Filtering the records below, copy only those lines that include the word "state".

———

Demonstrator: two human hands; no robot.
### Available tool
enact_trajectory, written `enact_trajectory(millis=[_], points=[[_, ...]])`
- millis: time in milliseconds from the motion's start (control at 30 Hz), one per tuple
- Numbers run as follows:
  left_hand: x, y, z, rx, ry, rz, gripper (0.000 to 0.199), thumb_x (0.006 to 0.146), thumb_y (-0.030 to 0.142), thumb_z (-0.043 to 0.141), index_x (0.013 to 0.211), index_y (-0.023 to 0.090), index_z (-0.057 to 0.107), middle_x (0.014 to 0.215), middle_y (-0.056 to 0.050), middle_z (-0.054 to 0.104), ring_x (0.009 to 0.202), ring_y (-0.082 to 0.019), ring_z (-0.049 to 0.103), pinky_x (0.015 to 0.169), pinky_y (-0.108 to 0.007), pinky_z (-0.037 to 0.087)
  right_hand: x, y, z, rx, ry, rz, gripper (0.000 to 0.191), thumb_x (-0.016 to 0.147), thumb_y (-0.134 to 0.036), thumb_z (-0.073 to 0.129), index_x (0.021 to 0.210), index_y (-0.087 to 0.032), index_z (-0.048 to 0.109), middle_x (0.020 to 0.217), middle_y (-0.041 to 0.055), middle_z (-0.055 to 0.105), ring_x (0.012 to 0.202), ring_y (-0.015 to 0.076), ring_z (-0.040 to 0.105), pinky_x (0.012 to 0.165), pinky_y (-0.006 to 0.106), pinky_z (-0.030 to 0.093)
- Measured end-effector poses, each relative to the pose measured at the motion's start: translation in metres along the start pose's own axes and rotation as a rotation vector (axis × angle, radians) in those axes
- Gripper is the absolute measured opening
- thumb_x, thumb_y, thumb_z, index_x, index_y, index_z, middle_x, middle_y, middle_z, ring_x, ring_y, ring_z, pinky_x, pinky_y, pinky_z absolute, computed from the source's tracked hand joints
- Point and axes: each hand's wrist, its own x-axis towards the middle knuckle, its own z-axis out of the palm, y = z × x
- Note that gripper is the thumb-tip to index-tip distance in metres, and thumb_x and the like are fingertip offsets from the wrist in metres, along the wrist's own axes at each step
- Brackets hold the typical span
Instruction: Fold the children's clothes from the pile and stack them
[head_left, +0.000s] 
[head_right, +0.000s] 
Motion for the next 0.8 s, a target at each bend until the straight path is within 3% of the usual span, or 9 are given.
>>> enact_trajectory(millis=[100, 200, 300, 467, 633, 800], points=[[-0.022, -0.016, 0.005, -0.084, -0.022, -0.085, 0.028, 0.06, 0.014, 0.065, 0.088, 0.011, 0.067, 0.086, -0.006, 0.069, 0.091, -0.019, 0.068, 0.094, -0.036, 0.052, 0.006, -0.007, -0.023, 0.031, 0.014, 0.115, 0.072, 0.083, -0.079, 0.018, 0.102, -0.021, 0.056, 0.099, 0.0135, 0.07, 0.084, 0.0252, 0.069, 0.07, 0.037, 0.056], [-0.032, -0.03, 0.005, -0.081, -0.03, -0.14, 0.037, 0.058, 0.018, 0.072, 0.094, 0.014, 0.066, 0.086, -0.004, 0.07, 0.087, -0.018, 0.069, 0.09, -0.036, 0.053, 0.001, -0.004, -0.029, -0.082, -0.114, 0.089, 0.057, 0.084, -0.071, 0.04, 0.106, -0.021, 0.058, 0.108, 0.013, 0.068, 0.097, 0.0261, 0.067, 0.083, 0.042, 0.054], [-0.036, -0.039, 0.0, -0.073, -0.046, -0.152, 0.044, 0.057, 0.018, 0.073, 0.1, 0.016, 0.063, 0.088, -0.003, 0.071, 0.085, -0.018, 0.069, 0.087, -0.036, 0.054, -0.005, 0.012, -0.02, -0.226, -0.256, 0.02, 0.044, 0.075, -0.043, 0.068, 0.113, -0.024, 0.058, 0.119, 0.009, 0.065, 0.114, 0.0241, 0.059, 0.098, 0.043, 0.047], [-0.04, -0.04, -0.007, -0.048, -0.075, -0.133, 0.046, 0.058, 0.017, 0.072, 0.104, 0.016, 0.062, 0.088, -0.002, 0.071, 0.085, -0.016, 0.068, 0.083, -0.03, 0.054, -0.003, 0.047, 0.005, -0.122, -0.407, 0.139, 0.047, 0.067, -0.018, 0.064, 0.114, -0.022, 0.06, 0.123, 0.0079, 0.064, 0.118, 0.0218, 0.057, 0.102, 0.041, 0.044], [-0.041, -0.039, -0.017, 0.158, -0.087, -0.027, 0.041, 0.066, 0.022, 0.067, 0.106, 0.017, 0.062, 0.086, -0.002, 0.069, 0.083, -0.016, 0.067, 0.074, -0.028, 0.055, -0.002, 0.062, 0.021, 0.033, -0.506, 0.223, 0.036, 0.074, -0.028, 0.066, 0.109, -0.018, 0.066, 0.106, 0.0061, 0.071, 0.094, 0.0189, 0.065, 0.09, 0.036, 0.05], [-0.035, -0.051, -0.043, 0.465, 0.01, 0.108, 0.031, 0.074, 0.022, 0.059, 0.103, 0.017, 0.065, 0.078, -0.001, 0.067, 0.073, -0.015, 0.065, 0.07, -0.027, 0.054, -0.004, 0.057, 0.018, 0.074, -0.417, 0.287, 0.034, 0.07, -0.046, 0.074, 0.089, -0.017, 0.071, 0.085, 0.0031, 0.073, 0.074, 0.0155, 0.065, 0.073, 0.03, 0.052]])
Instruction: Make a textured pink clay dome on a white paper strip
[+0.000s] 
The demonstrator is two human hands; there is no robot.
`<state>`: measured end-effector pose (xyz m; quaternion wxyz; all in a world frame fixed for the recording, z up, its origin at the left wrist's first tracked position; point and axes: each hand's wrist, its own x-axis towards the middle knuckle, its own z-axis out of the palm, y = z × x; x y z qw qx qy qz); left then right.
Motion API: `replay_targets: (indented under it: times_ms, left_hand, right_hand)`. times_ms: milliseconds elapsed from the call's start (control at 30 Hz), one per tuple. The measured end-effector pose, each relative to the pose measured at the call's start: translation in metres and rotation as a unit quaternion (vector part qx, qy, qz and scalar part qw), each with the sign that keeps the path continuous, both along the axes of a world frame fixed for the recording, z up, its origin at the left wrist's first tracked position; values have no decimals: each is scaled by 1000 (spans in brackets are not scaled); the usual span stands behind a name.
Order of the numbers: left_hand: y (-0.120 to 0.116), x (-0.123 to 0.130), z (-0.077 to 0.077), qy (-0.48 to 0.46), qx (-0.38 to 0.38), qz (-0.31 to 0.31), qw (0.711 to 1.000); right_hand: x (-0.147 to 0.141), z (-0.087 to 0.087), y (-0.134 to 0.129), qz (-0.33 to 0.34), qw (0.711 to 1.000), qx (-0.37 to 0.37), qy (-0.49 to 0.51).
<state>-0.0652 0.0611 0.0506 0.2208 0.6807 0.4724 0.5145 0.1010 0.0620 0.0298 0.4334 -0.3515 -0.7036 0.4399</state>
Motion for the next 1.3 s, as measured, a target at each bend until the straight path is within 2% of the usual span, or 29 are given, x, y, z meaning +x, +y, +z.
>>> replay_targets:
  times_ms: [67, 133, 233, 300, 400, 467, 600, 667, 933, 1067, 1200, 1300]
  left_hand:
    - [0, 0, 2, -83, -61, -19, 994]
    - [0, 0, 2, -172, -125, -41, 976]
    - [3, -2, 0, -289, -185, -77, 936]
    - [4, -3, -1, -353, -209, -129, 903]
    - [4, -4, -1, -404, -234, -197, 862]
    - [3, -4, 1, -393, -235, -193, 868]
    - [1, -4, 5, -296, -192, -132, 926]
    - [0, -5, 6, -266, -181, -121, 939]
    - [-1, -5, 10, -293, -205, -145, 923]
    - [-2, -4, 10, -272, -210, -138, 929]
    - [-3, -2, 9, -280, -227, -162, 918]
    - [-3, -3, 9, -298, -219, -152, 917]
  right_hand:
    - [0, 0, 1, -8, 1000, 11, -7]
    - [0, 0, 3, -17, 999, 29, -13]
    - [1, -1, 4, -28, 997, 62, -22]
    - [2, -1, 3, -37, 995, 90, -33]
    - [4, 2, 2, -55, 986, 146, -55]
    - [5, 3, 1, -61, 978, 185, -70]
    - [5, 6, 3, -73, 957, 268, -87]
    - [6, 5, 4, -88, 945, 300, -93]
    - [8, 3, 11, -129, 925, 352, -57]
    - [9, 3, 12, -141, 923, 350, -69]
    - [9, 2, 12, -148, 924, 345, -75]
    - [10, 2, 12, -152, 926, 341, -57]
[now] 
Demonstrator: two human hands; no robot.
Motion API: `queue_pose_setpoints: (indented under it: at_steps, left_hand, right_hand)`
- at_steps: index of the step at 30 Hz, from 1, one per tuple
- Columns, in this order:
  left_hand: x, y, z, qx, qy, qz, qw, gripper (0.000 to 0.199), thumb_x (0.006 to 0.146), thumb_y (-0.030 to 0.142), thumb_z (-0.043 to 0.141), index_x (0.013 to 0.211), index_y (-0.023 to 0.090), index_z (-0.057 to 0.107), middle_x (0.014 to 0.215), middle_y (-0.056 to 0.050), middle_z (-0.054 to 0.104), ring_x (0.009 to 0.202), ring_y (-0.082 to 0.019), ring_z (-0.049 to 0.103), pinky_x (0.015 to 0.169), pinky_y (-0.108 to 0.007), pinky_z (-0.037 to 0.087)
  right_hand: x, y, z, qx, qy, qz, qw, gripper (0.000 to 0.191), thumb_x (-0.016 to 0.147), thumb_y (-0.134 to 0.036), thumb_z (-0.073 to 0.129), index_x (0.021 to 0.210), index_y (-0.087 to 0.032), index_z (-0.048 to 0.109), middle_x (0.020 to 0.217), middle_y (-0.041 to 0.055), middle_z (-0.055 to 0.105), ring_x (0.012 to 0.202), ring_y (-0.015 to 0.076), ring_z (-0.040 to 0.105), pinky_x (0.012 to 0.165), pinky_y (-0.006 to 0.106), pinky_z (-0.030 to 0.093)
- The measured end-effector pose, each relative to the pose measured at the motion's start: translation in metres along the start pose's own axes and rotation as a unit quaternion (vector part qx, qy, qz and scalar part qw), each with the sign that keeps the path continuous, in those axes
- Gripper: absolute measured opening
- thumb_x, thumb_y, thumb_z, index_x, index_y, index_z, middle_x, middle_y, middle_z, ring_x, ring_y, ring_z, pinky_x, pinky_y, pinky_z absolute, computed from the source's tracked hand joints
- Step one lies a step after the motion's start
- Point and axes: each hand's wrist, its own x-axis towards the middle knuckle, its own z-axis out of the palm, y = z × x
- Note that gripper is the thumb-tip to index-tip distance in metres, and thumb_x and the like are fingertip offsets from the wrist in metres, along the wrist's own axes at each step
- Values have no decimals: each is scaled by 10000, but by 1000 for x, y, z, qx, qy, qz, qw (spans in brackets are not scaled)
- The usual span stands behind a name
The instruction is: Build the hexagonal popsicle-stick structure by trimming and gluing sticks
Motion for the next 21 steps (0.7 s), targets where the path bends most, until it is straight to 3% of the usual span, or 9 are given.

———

Written solution:
`<state>`: measured end-effector pose (xyz m; quaternion wxyz; all in a world frame fixed for the recording, z up, its origin at the left wrist's first tracked position; point and axes: each hand's wrist, its own x-axis towards the middle knuckle, its own z-axis out of the palm, y = z × x; x y z qw qx qy qz); left then right.
<state>-0.0652 0.0611 0.0506 0.2208 0.6807 0.4724 0.5145 0.1010 0.0620 0.0298 0.4334 -0.3515 -0.7036 0.4399</state>

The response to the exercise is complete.